Aim of the exercise: Give the entries again, exactly as written.

Material for this exercise:
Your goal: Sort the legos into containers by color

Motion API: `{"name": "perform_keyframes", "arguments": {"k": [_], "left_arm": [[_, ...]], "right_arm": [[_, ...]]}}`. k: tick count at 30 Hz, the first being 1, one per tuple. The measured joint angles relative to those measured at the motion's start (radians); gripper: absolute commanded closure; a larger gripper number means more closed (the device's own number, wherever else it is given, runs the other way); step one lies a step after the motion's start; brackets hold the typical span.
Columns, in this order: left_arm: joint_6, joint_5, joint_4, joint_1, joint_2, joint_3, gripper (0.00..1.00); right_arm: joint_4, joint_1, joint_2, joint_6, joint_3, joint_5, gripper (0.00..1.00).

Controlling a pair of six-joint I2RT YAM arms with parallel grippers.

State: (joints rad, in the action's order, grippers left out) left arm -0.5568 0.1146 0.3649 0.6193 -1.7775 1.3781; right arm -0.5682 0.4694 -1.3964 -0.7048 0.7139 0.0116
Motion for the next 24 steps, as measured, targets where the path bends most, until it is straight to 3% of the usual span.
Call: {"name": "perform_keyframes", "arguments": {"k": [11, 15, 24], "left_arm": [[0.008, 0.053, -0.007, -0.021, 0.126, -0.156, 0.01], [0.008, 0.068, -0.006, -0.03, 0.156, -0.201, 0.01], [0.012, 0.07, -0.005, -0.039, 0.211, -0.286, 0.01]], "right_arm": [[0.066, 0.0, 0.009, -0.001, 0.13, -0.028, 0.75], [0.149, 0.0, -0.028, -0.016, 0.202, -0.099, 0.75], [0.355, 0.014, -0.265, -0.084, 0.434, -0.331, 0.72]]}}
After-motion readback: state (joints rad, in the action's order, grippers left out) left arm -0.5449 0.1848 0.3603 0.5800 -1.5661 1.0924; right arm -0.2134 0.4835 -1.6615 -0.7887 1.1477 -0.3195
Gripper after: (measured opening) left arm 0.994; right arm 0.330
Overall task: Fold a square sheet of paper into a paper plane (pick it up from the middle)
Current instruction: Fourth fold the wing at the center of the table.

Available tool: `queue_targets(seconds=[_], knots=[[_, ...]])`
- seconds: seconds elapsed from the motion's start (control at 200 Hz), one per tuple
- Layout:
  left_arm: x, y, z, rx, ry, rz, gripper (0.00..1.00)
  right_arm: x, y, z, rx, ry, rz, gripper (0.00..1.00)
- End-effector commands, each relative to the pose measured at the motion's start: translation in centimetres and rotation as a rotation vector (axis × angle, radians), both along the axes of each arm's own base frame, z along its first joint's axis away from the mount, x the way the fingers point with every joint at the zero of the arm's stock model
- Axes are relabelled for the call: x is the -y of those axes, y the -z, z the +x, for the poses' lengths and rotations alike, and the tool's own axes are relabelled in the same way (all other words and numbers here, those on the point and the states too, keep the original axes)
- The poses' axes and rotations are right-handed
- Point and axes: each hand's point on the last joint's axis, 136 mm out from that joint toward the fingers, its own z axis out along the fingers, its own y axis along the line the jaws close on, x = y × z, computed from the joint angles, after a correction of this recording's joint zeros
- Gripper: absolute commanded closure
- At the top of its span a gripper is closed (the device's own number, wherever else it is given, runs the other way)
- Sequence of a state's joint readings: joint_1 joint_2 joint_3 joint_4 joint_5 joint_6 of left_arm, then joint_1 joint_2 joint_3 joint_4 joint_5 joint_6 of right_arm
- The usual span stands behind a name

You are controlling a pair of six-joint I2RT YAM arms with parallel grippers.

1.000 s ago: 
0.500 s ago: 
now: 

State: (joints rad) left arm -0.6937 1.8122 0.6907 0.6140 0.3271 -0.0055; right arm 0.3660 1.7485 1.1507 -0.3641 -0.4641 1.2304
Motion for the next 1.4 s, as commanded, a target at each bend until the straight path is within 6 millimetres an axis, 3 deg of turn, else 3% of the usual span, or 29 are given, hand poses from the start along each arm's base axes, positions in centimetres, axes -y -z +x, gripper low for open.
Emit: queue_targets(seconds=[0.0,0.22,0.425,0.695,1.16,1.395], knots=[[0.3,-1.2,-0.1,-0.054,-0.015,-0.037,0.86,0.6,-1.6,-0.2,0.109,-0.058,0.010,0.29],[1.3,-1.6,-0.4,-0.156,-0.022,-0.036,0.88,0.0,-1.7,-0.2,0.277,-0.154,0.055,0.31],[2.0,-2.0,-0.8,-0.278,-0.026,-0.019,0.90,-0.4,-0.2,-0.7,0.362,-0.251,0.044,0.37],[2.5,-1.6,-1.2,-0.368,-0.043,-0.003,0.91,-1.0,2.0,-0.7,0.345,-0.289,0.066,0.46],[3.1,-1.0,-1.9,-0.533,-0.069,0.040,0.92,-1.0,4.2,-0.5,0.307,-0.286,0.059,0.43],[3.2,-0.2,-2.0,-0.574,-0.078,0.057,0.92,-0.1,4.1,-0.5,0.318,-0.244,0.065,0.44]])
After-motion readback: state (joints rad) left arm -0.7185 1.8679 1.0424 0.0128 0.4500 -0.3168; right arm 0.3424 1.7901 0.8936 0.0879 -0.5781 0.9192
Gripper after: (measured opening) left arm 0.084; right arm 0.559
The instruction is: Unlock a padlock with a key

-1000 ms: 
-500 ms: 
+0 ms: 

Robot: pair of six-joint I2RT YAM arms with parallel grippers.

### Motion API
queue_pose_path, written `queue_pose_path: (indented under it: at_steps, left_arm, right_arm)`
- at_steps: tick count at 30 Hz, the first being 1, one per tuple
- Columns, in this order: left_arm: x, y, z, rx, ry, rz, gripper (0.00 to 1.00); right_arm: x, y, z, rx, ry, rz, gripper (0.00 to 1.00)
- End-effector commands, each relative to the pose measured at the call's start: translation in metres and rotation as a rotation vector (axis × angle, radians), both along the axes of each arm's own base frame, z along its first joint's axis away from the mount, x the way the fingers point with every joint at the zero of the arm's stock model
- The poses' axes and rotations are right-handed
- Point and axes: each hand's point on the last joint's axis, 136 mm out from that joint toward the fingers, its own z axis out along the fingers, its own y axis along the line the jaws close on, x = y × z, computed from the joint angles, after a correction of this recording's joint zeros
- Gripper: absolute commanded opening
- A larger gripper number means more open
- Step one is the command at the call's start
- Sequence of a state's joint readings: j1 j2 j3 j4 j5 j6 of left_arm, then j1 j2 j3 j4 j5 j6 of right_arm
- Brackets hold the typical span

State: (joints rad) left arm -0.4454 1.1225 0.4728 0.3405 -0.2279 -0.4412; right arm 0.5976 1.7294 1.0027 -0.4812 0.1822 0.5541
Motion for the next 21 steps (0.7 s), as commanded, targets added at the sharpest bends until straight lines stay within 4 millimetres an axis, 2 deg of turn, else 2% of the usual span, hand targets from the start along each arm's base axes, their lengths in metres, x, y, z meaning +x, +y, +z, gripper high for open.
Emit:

Final answer:
Your goal: Sort the legos into containers by color

Motion API: `{"name": "perform_keyframes", "arguments": {"k": [_], "left_arm": [[_, ...]], "right_arm": [[_, ...]]}}`. k: tick count at 30 Hz, the first being 1, one per tuple. The measured joint angles relative to those measured at the motion's start (radians); gripper: absolute commanded closure; a larger gripper number means more closed (the device's own number, wherever else it is given, runs the other way); step one lies a step after the motion's start; brackets hold the typical span.
Columns, in this order: left_arm: joint_6, joint_5, joint_4, joint_1, joint_2, joint_3, gripper (0.00..1.00); right_arm: joint_4, joint_1, joint_2, joint_6, joint_3, joint_5, gripper (0.00..1.00).

Controlling a pair of six-joint I2RT YAM arms with parallel grippers.

State: (joints rad, in the action's order, grippers left out) left arm -0.5568 0.1146 0.3649 0.6193 -1.7775 1.3781; right arm -0.5682 0.4694 -1.3964 -0.7048 0.7139 0.0116
Motion for the next 24 steps, as measured, targets where the path bends most, until it is straight to 3% of the usual span.
Call: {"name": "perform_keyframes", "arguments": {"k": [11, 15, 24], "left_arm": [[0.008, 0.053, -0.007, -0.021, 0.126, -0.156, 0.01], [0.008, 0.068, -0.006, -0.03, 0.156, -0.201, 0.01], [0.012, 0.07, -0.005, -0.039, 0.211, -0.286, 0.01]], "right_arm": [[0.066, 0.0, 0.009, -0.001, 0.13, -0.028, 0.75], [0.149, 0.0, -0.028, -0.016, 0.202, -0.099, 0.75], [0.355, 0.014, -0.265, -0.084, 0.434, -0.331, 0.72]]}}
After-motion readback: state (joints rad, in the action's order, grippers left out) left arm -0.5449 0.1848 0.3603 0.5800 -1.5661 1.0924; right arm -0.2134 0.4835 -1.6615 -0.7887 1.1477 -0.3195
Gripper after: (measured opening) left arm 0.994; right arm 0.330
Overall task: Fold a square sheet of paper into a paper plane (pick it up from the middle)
Current instruction: Fourth fold the wing at the center of the table.

Available tool: `queue_targets(seconds=[_], knots=[[_, ...]])`
- seconds: seconds elapsed from the motion's start (control at 200 Hz), one per tuple
- Layout:
  left_arm: x, y, z, rx, ry, rz, gripper (0.00..1.00)
  right_arm: x, y, z, rx, ry, rz, gripper (0.00..1.00)
- End-effector commands, each relative to the pose measured at the motion's start: translation in centimetres and rotation as a rotation vector (axis × angle, radians), both along the axes of each arm's own base frame, z along its first joint's axis away from the mount, x the way the fingers point with every joint at the zero of the arm's stock model
- Axes are relabelled for the call: x is the -y of those axes, y the -z, z the +x, for the poses' lengths and rotations alike, and the tool's own axes are relabelled in the same way (all other words and numbers here, those on the point and the states too, keep the original axes)
- The poses' axes and rotations are right-handed
- Point and axes: each hand's point on the last joint's axis, 136 mm out from that joint toward the fingers, its own z axis out along the fingers, its own y axis along the line the jaws close on, x = y × z, computed from the joint angles, after a correction of this recording's joint zeros
- Gripper: absolute commanded closure
- At the top of its span a gripper is closed (the device's own number, wherever else it is given, runs the other way)
- Sequence of a state's joint readings: joint_1 joint_2 joint_3 joint_4 joint_5 joint_6 of left_arm, then joint_1 joint_2 joint_3 joint_4 joint_5 joint_6 of right_arm
- The usual span stands behind a name

You are controlling a pair of six-joint I2RT YAM arms with parallel grippers.

1.000 s ago: 
0.500 s ago: 
now: 

State: (joints rad) left arm -0.6937 1.8122 0.6907 0.6140 0.3271 -0.0055; right arm 0.3660 1.7485 1.1507 -0.3641 -0.4641 1.2304
Motion for the next 1.4 s, as commanded, a target at each bend until the straight path is within 6 millimetres an axis, 3 deg of turn, else 3% of the usual span, or 29 are given, hand poses from the start along each arm's base axes, positions in centimetres, axes -y -z +x, gripper low for open.
Emit: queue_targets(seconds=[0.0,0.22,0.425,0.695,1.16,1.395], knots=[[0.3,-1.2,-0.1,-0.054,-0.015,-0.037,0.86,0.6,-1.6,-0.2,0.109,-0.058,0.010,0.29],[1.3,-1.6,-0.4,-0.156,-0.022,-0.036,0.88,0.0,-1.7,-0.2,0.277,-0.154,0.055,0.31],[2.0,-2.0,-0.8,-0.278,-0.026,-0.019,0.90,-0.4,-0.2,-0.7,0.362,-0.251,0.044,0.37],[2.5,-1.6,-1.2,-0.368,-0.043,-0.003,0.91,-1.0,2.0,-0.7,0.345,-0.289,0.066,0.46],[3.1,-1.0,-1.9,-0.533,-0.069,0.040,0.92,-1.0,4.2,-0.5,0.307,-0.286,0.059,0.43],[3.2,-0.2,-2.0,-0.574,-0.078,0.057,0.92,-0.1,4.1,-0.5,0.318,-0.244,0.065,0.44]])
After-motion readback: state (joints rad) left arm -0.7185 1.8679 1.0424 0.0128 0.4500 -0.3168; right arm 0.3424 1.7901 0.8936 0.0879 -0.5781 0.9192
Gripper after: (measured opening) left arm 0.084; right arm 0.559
The instruction is: Unlock a padlock with a key

-1000 ms: 
-500 ms: 
+0 ms: 

Robot: pair of six-joint I2RT YAM arms with parallel grippers.

### Motion API
queue_pose_path, written `queue_pose_path: (indented under it: at_steps, left_arm, right_arm)`
- at_steps: tick count at 30 Hz, the first being 1, one per tuple
- Columns, in this order: left_arm: x, y, z, rx, ry, rz, gripper (0.00 to 1.00); right_arm: x, y, z, rx, ry, rz, gripper (0.00 to 1.00)
- End-effector commands, each relative to the pose measured at the call's start: translation in metres and rotation as a rotation vector (axis × angle, radians), both along the axes of each arm's own base frame, z along its first joint's axis away from the mount, x the way the fingers point with every joint at the zero of the arm's stock model
- The poses' axes and rotations are right-handed
- Point and axes: each hand's point on the last joint's axis, 136 mm out from that joint toward the fingers, its own z axis out along the fingers, its own y axis along the line the jaws close on, x = y × z, computed from the joint angles, after a correction of this recording's joint zeros
- Gripper: absolute commanded opening
- A larger gripper number means more open
- Step one is the command at the call's start
- Sequence of a state's joint readings: j1 j2 j3 j4 j5 j6 of left_arm, then j1 j2 j3 j4 j5 j6 of right_arm
- Brackets hold the typical span

State: (joints rad) left arm -0.4454 1.1225 0.4728 0.3405 -0.2279 -0.4412; right arm 0.5976 1.7294 1.0027 -0.4812 0.1822 0.5541
Motion for the next 21 steps (0.7 s), as commanded, targets added at the sharpest bends until straight lines stay within 4 millimetres an axis, 2 deg of turn, else 2% of the usual span, hand targets from the start along each arm's base axes, their lengths in metres, x, y, z meaning +x, +y, +z, gripper high for open.
Emit:

The output above is the complete answer.